[Extracted records]

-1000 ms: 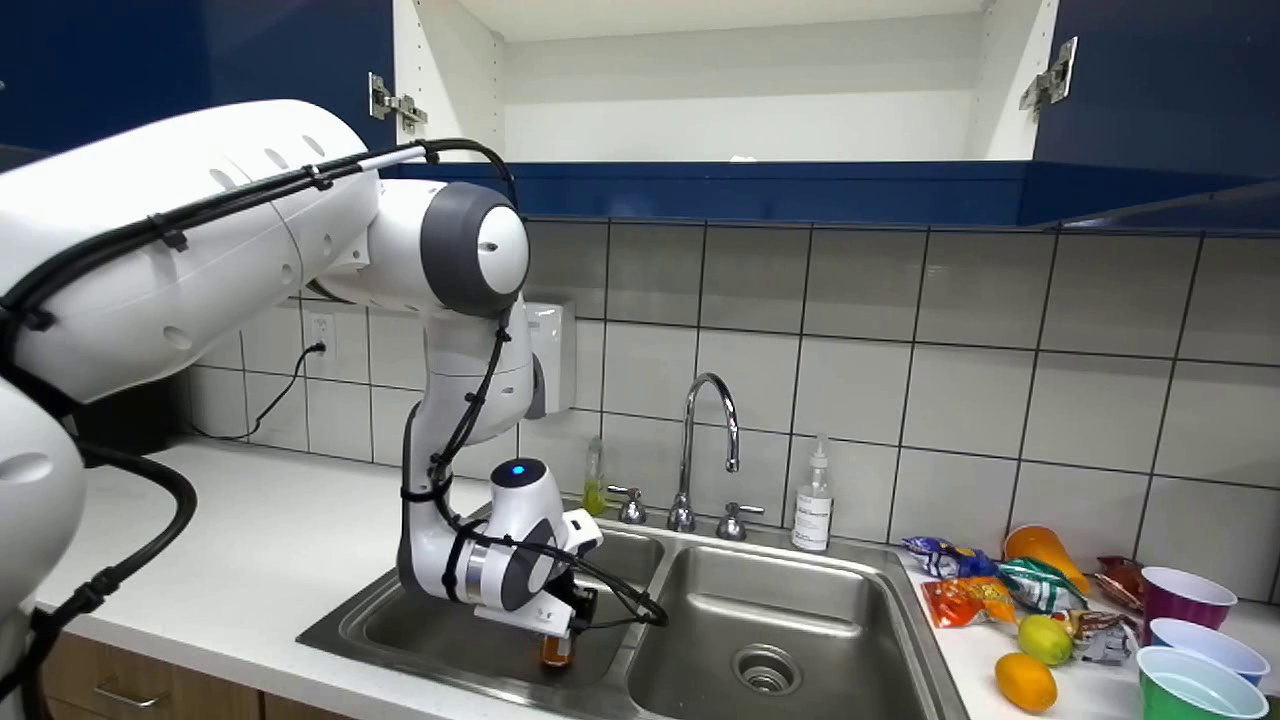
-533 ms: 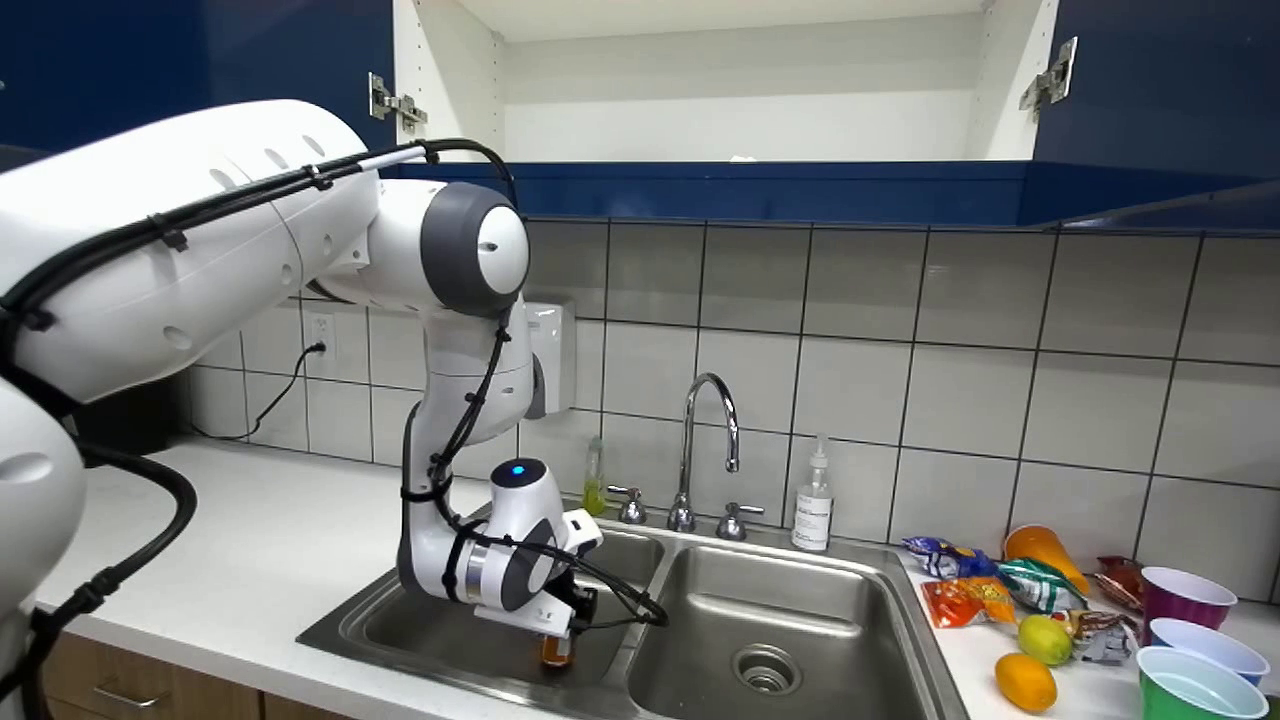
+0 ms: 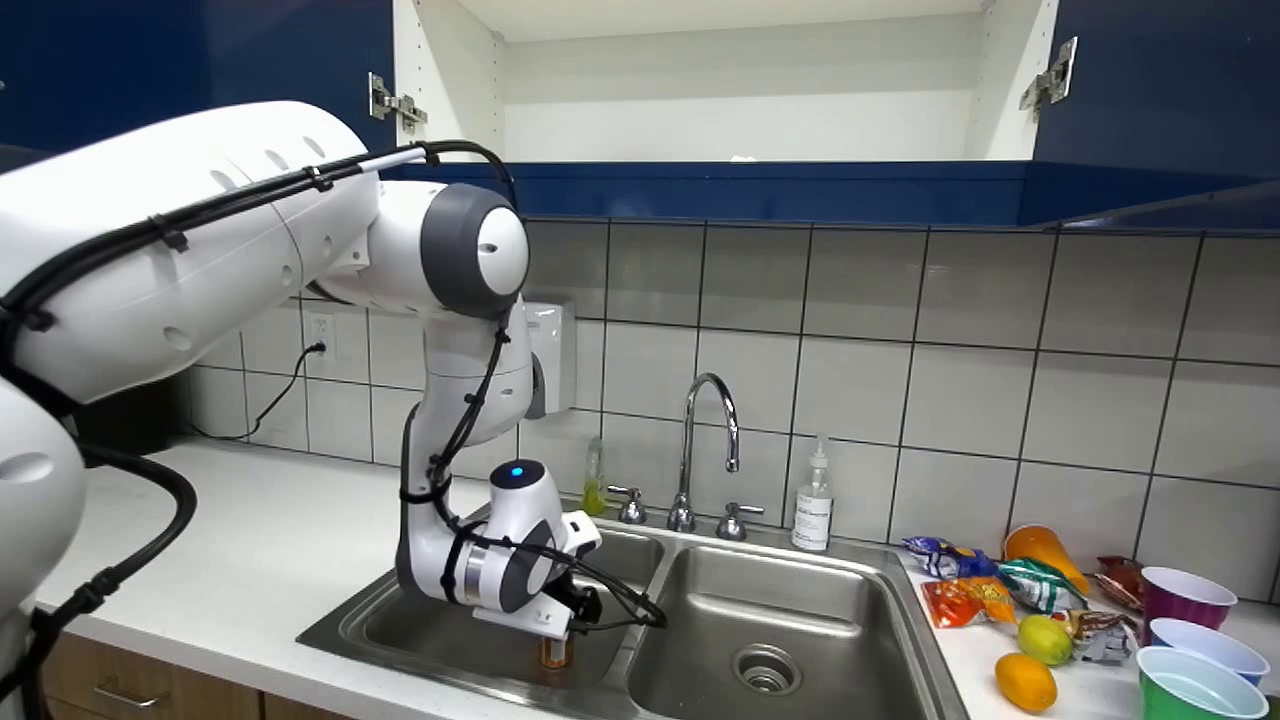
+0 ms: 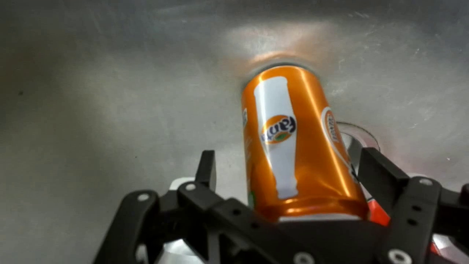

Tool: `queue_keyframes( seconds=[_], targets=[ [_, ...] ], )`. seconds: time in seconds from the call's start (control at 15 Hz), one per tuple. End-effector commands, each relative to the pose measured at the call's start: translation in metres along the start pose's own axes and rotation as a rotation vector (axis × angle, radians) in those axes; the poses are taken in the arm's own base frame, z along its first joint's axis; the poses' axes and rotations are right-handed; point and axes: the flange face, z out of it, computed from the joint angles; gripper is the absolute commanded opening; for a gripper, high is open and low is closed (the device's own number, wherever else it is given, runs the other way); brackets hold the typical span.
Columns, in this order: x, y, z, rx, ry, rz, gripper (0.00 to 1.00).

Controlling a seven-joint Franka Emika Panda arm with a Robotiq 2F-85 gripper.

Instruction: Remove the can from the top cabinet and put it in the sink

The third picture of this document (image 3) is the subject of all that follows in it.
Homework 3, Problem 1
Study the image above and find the wooden base cabinet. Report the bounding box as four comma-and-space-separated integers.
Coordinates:
38, 626, 352, 720

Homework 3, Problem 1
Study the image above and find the purple plastic cup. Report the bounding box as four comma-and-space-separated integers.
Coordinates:
1135, 565, 1243, 637

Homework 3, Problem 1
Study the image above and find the clear pump soap bottle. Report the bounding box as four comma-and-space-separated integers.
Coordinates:
789, 435, 842, 558

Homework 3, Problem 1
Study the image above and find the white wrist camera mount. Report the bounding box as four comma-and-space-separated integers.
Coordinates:
556, 507, 609, 558

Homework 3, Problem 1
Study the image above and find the black microwave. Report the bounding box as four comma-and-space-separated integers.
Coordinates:
77, 381, 183, 461

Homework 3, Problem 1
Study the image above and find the white wall soap dispenser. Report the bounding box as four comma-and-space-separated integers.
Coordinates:
517, 299, 579, 419

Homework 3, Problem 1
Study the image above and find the blue plastic cup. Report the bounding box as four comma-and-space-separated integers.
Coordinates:
1145, 611, 1276, 685

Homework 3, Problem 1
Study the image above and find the silver colourful snack wrapper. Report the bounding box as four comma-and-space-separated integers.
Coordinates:
1068, 608, 1141, 669

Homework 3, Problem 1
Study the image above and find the stainless steel double sink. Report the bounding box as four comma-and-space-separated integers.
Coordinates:
292, 507, 978, 720

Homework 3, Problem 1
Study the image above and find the green snack bag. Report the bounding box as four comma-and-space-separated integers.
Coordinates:
997, 557, 1092, 618

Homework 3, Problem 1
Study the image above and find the red-orange chip bag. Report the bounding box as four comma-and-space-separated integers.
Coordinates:
921, 570, 1026, 637

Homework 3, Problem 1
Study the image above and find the orange toy squash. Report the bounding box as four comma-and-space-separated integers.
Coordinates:
1002, 523, 1098, 598

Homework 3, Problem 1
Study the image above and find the metal drawer handle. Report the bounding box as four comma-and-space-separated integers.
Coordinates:
89, 680, 164, 714

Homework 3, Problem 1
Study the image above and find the black power cord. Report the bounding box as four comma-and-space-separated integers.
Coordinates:
215, 341, 333, 444

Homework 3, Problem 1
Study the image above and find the green plastic cup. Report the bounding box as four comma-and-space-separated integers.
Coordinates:
1131, 645, 1276, 720

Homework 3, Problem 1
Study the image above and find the chrome gooseneck faucet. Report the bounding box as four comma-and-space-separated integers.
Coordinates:
605, 368, 769, 543

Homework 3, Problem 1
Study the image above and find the orange fruit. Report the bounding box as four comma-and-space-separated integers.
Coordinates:
992, 649, 1066, 720

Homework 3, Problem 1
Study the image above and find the blue snack bag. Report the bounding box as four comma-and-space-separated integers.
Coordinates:
902, 533, 1002, 579

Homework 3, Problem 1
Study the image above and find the green apple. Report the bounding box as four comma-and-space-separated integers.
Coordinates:
1012, 608, 1079, 670

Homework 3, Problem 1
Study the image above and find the open white-lined wall cabinet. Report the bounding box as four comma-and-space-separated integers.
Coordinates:
383, 0, 1071, 232

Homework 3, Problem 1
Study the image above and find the white wall power outlet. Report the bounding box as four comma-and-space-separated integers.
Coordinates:
295, 333, 341, 393

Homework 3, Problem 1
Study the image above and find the green dish soap bottle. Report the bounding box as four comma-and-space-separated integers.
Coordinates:
578, 435, 618, 523

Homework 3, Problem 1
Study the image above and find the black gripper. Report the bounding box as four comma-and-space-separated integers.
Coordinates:
563, 570, 614, 638

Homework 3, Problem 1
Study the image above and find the blue glossy cabinet door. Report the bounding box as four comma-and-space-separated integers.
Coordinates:
0, 0, 400, 174
1032, 0, 1280, 189

Instructions to follow | Print once more, exactly, the lines that start at the top of the records above and end at the line with "Study the image above and find the black microwave.", skipping all pictures.

Expected output |
-1000 ms: 
-533 ms: 
+0 ms: 
+0 ms: 

Tool: `queue_keyframes( seconds=[_], targets=[ [_, ...] ], )`. seconds: time in seconds from the call's start (control at 15 Hz), one per tuple. End-effector commands, each relative to the pose measured at the call's start: translation in metres along the start pose's own axes and rotation as a rotation vector (axis × angle, radians) in those axes; the poses are taken in the arm's own base frame, z along its first joint's axis; the poses' axes and rotations are right-handed; point and axes: the flange face, z out of it, computed from the joint angles; gripper is the absolute commanded opening; for a gripper, high is open and low is closed (the device's own number, wherever else it is given, runs the other way); brackets hold the typical span.
Columns, in this order: x, y, z, rx, ry, rz, gripper (0.00 to 1.00).

Controlling a seven-joint Franka Emika Panda arm with a Robotiq 2F-85 gripper.

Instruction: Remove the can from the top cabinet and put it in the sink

The third picture of this document (image 3) is the subject of all that follows in it.
Homework 3, Problem 1
Study the image above and find the wooden base cabinet. Report the bounding box as four comma-and-space-separated integers.
Coordinates:
38, 626, 352, 720

Homework 3, Problem 1
Study the image above and find the purple plastic cup. Report the bounding box as four comma-and-space-separated integers.
Coordinates:
1135, 565, 1243, 637

Homework 3, Problem 1
Study the image above and find the clear pump soap bottle. Report the bounding box as four comma-and-space-separated integers.
Coordinates:
789, 435, 842, 558

Homework 3, Problem 1
Study the image above and find the white wrist camera mount. Report the bounding box as four comma-and-space-separated integers.
Coordinates:
556, 507, 609, 558

Homework 3, Problem 1
Study the image above and find the black microwave. Report the bounding box as four comma-and-space-separated integers.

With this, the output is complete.